2. メリット(2)夜勤手当によって給与が高くなる

夜間保育で働く保育士は、基本的に勤務時間が深夜時間帯に及ぶため、深夜割増料金の適用により日勤の保育士よりも高い給与を得ることができます。また、園によっては夜間保育で働いてくれる保育士を確保するために、深夜割増料金に加えて夜間手当を支給している場合もあります。

22時~翌朝5時までの間は、基本時給に対して25%の割増賃金が上乗せされるため、勤務時間帯によっては大幅に給与をアップさせることができます。

高い給与を得られることは、夜間保育で働く保育士にとって大きなメリットと言えるでしょう。高収入を期待して夜間保育を選択する保育士の方も多くいます。

3. メリット(3)日中は別の仕事をするなどWワークが可能

夜間保育は勤務時間が夕方から深夜であるため、日中の時間は自由に活用することができます。また、人手不足の夜間保育所が多いため、パートタイムでの勤務も可能な園も多くあります。

日中の時間を活用してWワークを行ないたい方や、資格の勉強の時間に充てたい方にはおすすめと言えるでしょう。

4. デメリット(1)生活が不規則になりやすい

夜間保育で働く保育士は、夕方から深夜のシフトでの勤務となるため、夜型の不規則な生活となることが否めません。そのため、体調管理や長期的な勤務が難しいというデメリットがあります。

保育士が夜間保育で働く際には、夜型の不規則な生活習慣に適応できるかをよく検討しましょう。

このような事情から夜間保育所では保育士の確保が難しく、処遇改善のための財源確保が多くの園での課題となっています。

夜間保育士は需要と将来性もある仕事

近年では、女性の社会進出や共働きの増加、家計を支えるために深夜まで働く必要がある方が増えていることから、夜間保育所に対する需要は高まっています。

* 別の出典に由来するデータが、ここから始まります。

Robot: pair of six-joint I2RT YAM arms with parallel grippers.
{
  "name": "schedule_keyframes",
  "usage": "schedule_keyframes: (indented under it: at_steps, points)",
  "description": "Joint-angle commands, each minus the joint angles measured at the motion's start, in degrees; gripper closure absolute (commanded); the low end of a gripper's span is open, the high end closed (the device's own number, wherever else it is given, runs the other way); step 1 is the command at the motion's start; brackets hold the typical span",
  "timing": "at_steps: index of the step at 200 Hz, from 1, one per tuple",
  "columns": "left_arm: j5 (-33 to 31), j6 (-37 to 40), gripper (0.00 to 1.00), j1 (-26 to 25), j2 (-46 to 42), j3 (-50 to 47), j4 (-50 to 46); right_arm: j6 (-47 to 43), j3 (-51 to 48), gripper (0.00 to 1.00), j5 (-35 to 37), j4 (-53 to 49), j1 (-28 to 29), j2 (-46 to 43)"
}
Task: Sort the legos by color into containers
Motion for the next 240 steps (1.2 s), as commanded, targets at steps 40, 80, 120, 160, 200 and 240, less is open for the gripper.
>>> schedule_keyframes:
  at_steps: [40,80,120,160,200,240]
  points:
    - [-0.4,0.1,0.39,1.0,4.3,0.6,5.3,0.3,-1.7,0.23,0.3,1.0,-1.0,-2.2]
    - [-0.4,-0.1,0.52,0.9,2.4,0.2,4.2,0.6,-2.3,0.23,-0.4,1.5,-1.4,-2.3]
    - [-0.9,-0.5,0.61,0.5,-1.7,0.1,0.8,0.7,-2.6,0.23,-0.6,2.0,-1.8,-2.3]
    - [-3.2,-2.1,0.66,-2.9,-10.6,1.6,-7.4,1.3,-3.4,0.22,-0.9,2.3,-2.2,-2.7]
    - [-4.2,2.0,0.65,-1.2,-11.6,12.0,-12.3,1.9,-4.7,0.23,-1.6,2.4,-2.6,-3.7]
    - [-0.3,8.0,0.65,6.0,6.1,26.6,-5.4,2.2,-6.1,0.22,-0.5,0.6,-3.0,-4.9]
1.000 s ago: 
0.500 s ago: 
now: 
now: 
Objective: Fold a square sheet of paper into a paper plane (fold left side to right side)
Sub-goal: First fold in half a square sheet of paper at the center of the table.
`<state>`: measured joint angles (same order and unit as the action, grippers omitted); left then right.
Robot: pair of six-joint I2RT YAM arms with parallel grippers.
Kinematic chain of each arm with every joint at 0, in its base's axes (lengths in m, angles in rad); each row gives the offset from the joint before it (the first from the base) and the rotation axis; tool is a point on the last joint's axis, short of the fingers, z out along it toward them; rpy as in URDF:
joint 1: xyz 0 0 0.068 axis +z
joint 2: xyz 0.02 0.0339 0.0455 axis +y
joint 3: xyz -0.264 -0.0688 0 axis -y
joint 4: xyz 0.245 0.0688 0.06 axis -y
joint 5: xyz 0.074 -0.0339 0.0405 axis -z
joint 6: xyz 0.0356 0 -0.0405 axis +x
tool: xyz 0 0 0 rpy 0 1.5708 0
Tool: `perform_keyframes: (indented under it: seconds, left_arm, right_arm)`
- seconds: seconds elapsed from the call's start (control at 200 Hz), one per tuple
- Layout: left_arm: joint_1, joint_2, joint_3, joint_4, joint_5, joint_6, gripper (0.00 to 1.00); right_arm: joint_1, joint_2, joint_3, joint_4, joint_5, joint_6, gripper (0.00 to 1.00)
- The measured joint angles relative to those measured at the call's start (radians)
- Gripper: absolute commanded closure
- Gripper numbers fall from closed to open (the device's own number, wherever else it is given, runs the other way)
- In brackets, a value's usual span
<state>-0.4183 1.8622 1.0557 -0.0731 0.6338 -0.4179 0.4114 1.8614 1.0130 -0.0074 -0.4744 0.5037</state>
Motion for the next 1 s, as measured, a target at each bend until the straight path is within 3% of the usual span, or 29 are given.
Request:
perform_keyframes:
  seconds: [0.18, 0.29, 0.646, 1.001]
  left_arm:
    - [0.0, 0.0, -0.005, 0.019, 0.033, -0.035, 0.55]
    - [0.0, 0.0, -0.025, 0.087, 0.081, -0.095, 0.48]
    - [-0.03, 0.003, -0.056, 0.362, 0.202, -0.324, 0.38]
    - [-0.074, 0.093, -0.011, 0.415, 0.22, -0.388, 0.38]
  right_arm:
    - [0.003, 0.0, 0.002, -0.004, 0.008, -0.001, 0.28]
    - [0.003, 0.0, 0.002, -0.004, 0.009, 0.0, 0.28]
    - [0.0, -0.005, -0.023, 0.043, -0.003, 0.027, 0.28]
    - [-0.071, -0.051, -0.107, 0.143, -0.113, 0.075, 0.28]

それに伴い、夜間保育の担い手である夜間保育士も多方面から求められています。夜間保育の保育環境や業務特性を理解して、専門性を発揮して保育の質を担保できる保育士は、非常に重宝されるでしょう。

夜間保育士は需要も将来性もあるお仕事です。興味のある方は、チャレンジしてみてはいかがでしょうか。

まとめ

女性の社会進出や働き方の多様化により、夜間保育を必要としている方は増えています。ところが、夜間保育所の数は不足しており、夜間保育所の設置及び夜間保育士は多くの方から求められています。

業務特性や働き方を理解すれば、夜間保育士として働くメリットは多くあります。夜間保育士に対する需要は今後も増え続けると考えられるため、将来性についても期待できるでしょう。